* WHAT TO DO
Write out exactly the lines below that run from the one containing "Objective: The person" through the one containing "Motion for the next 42", both included, with no other lines.

===== DATA EXTRACT

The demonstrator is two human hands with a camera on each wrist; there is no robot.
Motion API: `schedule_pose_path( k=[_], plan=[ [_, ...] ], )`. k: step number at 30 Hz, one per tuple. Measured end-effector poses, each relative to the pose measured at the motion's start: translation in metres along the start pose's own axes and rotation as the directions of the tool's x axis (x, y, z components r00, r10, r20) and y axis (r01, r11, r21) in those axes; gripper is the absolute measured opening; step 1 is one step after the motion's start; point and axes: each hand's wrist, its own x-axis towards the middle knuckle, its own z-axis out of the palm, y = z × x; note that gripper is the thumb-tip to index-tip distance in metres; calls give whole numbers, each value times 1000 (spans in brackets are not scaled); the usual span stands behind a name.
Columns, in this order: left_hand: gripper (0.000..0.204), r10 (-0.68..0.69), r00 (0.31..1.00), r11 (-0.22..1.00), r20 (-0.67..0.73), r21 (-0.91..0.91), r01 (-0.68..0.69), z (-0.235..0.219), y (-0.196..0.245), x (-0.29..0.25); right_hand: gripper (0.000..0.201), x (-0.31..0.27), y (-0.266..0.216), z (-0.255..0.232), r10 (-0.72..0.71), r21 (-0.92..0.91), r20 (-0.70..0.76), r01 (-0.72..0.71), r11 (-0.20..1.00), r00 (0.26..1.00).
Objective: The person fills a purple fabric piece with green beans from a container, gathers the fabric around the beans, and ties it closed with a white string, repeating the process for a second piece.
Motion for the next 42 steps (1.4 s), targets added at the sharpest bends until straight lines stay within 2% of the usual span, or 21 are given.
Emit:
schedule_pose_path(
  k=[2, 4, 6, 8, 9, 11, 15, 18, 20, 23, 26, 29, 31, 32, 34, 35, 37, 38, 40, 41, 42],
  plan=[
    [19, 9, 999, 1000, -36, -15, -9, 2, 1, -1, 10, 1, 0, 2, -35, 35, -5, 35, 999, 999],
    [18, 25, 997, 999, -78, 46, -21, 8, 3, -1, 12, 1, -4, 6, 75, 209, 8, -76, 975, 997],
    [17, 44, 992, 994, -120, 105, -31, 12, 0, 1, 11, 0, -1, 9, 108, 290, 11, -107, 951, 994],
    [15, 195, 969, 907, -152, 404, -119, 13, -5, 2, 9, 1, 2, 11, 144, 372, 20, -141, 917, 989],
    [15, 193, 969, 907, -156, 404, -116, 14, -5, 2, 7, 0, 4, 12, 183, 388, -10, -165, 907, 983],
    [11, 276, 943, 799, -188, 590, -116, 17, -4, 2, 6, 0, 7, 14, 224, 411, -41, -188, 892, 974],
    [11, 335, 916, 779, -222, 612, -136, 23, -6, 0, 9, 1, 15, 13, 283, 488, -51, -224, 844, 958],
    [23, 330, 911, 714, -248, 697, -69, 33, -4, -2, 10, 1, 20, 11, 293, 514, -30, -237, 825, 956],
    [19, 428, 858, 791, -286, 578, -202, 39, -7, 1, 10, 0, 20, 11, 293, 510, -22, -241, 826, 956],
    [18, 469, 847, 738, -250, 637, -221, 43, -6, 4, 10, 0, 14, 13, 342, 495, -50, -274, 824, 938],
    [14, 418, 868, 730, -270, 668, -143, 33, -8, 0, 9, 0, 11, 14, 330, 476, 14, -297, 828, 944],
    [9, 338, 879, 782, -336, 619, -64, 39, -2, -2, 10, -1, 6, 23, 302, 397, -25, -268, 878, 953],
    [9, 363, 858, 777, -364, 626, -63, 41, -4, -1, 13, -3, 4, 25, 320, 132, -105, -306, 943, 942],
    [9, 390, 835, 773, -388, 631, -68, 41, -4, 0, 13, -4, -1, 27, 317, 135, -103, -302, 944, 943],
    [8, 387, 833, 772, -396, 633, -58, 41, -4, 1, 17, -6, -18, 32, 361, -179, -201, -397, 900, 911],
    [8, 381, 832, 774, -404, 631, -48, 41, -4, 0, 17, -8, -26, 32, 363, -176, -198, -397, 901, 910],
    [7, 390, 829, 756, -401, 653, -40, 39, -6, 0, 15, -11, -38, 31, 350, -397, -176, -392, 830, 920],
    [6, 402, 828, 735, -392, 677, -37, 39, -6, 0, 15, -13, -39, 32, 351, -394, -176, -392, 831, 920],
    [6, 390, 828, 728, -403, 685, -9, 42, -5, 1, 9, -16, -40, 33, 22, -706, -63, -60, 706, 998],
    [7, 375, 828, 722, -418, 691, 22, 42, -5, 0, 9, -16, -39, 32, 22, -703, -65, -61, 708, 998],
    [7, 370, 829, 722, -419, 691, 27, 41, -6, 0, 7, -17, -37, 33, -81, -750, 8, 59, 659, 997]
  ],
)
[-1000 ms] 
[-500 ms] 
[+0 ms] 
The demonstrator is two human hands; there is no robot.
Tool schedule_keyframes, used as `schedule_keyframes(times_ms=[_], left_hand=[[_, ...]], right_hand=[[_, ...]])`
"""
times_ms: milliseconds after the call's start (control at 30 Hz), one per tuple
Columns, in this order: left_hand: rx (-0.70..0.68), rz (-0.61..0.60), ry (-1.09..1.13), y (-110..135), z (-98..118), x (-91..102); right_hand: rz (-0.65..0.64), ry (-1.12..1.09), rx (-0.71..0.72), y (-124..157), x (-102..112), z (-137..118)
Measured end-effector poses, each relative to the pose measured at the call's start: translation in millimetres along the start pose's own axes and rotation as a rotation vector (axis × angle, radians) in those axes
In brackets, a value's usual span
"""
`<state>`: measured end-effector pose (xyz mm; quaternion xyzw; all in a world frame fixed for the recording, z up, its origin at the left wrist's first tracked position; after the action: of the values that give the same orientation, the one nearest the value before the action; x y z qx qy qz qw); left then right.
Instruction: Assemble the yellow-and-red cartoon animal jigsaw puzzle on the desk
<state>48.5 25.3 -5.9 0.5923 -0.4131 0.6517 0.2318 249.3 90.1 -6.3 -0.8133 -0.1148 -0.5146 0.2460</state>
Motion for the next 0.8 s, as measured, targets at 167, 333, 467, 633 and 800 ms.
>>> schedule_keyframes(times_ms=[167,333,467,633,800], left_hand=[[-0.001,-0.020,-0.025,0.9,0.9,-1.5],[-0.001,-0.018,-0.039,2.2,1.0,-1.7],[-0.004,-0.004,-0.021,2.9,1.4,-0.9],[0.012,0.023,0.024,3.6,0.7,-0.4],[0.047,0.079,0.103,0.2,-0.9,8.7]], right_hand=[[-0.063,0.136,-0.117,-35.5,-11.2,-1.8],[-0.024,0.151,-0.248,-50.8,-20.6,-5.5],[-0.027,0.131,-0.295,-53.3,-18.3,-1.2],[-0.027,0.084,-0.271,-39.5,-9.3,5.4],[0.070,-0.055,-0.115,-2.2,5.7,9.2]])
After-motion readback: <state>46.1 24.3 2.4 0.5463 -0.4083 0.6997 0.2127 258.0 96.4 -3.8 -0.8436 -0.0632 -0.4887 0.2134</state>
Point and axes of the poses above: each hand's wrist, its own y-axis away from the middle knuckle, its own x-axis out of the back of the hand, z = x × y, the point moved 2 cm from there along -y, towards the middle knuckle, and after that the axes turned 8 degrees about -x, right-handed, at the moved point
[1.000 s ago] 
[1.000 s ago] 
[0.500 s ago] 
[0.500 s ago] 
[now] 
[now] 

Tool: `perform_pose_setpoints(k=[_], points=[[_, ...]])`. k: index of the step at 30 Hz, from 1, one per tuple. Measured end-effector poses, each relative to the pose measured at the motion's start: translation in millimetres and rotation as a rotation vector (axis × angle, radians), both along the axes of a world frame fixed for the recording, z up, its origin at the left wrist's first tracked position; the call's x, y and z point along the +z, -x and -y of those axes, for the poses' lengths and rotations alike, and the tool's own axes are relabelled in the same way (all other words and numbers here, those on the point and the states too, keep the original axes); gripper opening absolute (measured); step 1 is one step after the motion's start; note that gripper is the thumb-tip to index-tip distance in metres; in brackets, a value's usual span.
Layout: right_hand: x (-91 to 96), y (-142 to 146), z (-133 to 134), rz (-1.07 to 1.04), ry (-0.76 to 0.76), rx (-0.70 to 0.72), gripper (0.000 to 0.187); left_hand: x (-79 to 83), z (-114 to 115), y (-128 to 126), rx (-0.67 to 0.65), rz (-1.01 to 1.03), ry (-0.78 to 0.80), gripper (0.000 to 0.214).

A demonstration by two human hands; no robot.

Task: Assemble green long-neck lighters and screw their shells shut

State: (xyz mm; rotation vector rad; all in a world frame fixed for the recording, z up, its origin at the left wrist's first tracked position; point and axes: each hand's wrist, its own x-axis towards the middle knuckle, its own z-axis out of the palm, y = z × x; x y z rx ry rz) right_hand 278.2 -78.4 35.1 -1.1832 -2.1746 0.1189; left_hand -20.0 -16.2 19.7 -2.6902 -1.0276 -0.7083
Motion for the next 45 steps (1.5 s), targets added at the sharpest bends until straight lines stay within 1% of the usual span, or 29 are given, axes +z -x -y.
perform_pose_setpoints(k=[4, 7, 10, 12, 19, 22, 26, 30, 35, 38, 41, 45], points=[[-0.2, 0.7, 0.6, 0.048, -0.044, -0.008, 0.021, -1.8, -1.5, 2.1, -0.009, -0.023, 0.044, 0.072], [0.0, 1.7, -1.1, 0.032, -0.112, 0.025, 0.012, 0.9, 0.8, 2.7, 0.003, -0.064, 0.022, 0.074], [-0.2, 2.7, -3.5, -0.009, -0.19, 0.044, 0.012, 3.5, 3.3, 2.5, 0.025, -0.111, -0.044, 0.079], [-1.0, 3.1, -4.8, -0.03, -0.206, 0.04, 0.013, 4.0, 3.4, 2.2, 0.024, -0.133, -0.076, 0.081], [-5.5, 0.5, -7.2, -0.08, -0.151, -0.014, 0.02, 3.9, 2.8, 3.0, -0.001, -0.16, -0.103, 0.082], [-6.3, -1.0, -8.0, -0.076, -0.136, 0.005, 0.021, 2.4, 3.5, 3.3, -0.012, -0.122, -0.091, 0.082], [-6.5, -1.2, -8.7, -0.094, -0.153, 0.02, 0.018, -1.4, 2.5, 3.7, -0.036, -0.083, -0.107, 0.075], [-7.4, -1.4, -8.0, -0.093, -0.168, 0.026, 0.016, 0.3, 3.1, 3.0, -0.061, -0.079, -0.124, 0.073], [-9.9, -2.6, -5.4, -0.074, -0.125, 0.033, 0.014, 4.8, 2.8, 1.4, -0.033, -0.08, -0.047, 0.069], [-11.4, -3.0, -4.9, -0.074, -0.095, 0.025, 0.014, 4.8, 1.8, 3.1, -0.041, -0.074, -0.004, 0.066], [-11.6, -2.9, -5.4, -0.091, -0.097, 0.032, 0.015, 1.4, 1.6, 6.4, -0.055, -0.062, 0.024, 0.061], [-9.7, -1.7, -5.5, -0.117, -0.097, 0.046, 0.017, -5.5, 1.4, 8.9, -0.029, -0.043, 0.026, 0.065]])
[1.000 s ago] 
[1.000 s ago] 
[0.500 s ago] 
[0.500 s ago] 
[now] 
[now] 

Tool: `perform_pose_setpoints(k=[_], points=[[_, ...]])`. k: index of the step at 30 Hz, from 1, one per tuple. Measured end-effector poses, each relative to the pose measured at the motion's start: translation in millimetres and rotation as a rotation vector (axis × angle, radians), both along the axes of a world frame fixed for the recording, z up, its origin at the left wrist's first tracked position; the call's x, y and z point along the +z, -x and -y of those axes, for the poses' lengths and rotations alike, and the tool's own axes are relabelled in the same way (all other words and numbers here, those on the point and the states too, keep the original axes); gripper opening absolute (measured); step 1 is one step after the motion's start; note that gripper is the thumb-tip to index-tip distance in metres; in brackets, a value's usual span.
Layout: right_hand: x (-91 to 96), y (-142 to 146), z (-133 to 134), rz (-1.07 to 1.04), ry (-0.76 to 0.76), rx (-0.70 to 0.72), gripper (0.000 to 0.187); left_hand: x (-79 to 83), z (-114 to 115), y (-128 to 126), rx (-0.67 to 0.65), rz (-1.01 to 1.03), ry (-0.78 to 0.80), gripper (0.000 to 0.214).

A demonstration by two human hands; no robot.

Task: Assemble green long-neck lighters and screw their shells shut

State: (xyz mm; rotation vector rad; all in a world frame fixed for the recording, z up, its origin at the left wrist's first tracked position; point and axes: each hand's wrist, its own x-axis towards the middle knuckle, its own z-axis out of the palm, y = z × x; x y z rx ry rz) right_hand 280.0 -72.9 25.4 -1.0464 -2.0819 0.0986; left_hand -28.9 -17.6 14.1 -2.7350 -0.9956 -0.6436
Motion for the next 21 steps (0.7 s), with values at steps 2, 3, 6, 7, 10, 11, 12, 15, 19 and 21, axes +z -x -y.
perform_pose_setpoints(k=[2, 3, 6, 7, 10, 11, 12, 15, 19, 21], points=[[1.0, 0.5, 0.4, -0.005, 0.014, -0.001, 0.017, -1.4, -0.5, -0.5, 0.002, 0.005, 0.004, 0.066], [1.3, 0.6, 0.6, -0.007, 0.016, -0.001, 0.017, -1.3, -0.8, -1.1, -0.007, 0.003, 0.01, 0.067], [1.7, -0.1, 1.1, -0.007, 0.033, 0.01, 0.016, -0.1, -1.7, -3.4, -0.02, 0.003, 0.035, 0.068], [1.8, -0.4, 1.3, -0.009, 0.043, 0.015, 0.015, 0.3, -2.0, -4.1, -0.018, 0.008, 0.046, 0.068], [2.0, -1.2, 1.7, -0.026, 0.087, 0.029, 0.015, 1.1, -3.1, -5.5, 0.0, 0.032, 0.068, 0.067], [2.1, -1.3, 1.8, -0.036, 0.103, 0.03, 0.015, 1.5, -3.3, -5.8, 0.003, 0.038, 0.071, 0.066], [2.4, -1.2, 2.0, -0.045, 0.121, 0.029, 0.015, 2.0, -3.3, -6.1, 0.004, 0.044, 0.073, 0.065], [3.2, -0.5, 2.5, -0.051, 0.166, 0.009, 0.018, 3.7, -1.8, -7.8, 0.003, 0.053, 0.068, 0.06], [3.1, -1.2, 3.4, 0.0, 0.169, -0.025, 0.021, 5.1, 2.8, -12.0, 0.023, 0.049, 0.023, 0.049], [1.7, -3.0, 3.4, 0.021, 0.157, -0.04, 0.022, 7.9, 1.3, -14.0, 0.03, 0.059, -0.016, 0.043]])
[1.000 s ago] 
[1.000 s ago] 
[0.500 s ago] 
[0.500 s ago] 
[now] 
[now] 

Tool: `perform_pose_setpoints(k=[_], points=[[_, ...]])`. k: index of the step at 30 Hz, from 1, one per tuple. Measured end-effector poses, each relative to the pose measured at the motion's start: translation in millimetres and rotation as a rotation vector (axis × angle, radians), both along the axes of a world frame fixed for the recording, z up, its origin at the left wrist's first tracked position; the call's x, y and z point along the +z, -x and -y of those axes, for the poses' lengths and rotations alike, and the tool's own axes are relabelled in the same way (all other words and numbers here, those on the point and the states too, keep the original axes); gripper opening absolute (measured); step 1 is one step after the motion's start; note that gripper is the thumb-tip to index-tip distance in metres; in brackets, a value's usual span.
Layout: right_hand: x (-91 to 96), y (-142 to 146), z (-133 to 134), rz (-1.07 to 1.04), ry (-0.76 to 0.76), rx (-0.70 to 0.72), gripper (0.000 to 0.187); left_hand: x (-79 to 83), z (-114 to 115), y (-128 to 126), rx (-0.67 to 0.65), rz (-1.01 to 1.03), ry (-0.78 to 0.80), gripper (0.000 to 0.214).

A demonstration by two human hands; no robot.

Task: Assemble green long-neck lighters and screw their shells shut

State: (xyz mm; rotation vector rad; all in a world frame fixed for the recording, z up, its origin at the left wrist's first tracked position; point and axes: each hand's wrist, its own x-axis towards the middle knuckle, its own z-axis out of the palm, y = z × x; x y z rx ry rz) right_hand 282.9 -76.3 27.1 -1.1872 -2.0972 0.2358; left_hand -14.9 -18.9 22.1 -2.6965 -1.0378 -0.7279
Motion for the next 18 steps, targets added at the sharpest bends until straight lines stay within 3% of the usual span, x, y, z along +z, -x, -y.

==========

* WRITTEN SOLUTION
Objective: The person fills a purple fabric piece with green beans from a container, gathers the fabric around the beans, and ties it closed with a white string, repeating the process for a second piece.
Motion for the next 42 steps (1.4 s), targets added at the sharpest bends until straight lines stay within 2% of the usual span, or 21 are given.

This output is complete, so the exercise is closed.